== TASK BRIEF ==
Of the lines below, write out exactly those from the line with "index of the" through the line with "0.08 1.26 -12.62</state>", both included, and skip the rest.

== INFORMATION SHOWN ==
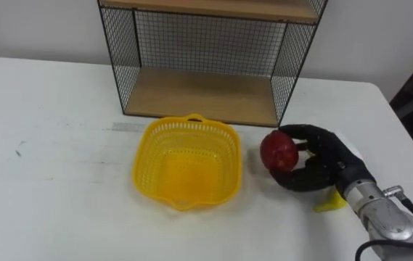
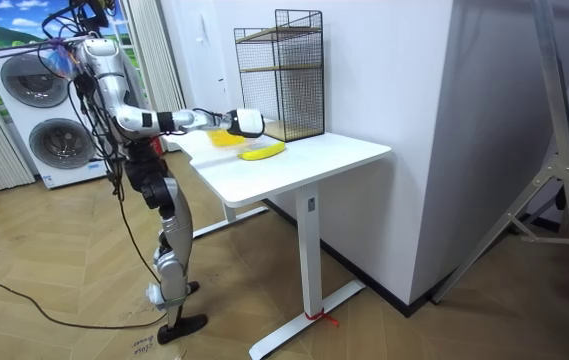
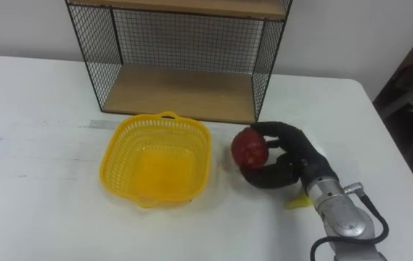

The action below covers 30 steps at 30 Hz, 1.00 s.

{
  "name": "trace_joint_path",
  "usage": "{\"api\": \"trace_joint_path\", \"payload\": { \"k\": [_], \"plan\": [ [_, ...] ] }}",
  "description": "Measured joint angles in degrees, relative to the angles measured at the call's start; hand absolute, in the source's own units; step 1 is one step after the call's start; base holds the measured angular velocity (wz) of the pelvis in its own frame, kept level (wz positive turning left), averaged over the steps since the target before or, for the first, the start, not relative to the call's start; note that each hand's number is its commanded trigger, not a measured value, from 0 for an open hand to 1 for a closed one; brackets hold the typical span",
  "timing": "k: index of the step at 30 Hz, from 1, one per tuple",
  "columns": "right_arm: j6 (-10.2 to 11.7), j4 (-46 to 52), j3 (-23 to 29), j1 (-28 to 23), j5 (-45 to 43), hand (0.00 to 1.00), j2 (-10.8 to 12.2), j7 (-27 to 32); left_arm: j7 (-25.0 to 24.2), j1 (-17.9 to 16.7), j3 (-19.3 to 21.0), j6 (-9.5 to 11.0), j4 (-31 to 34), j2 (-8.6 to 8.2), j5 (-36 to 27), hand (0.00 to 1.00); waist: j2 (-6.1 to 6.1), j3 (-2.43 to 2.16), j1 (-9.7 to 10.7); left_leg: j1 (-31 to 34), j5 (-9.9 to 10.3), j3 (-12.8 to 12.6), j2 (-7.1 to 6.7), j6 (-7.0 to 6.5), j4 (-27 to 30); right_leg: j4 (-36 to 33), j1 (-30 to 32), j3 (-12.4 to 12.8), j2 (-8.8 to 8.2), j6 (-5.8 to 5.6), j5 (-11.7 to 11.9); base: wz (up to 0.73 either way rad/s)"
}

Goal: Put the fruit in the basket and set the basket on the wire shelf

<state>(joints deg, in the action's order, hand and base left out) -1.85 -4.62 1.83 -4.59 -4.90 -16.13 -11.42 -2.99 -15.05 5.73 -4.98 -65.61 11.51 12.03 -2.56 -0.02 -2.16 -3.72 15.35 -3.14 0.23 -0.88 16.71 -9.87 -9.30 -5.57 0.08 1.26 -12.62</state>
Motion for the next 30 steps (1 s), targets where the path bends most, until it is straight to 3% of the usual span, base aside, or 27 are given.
{"api": "trace_joint_path", "payload": {
  "k": [11,24,30],
  "plan": [
    [1.26,8.68,1.63,0.63,0.55,1.00,-0.03,0.98,0.12,-0.07,0.20,1.53,-0.58,-0.29,-0.01,0.00,-0.57,0.30,0.23,-0.95,-0.01,-0.41,0.04,0.01,-0.42,0.08,-0.54,0.08,-0.06,-0.01,0.00,-0.01],
    [1.41,13.81,1.36,0.92,-0.44,1.00,-0.25,0.00,0.10,0.16,-0.22,1.70,0.83,-0.74,-0.07,0.00,-0.69,0.08,-0.43,-0.43,0.00,-0.78,0.25,0.02,-0.25,-0.49,0.34,0.72,0.11,0.01,0.03,-0.02],
    [1.16,16.76,-3.90,0.92,0.12,1.00,-1.57,-2.15,0.12,0.85,-0.55,1.67,1.59,-0.71,-0.12,0.00,-0.76,-0.09,-1.67,-0.03,0.00,-0.75,0.27,0.01,-0.04,-0.95,1.01,0.79,0.08,0.01,0.03,-0.02]
  ]
}}
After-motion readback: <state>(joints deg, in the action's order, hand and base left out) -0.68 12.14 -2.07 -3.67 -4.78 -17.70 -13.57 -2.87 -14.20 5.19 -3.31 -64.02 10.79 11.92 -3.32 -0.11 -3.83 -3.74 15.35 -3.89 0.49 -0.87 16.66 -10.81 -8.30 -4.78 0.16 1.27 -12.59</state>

== EXERCISE SOLUTION ==
  "timing": "k: index of the step at 30 Hz, from 1, one per tuple",
  "columns": "right_arm: j6 (-10.2 to 11.7), j4 (-46 to 52), j3 (-23 to 29), j1 (-28 to 23), j5 (-45 to 43), hand (0.00 to 1.00), j2 (-10.8 to 12.2), j7 (-27 to 32); left_arm: j7 (-25.0 to 24.2), j1 (-17.9 to 16.7), j3 (-19.3 to 21.0), j6 (-9.5 to 11.0), j4 (-31 to 34), j2 (-8.6 to 8.2), j5 (-36 to 27), hand (0.00 to 1.00); waist: j2 (-6.1 to 6.1), j3 (-2.43 to 2.16), j1 (-9.7 to 10.7); left_leg: j1 (-31 to 34), j5 (-9.9 to 10.3), j3 (-12.8 to 12.6), j2 (-7.1 to 6.7), j6 (-7.0 to 6.5), j4 (-27 to 30); right_leg: j4 (-36 to 33), j1 (-30 to 32), j3 (-12.4 to 12.8), j2 (-8.8 to 8.2), j6 (-5.8 to 5.6), j5 (-11.7 to 11.9); base: wz (up to 0.73 either way rad/s)"
}

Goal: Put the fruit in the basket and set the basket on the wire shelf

<state>(joints deg, in the action's order, hand and base left out) -1.85 -4.62 1.83 -4.59 -4.90 -16.13 -11.42 -2.99 -15.05 5.73 -4.98 -65.61 11.51 12.03 -2.56 -0.02 -2.16 -3.72 15.35 -3.14 0.23 -0.88 16.71 -9.87 -9.30 -5.57 0.08 1.26 -12.62</state>

There is no more output for this exercise.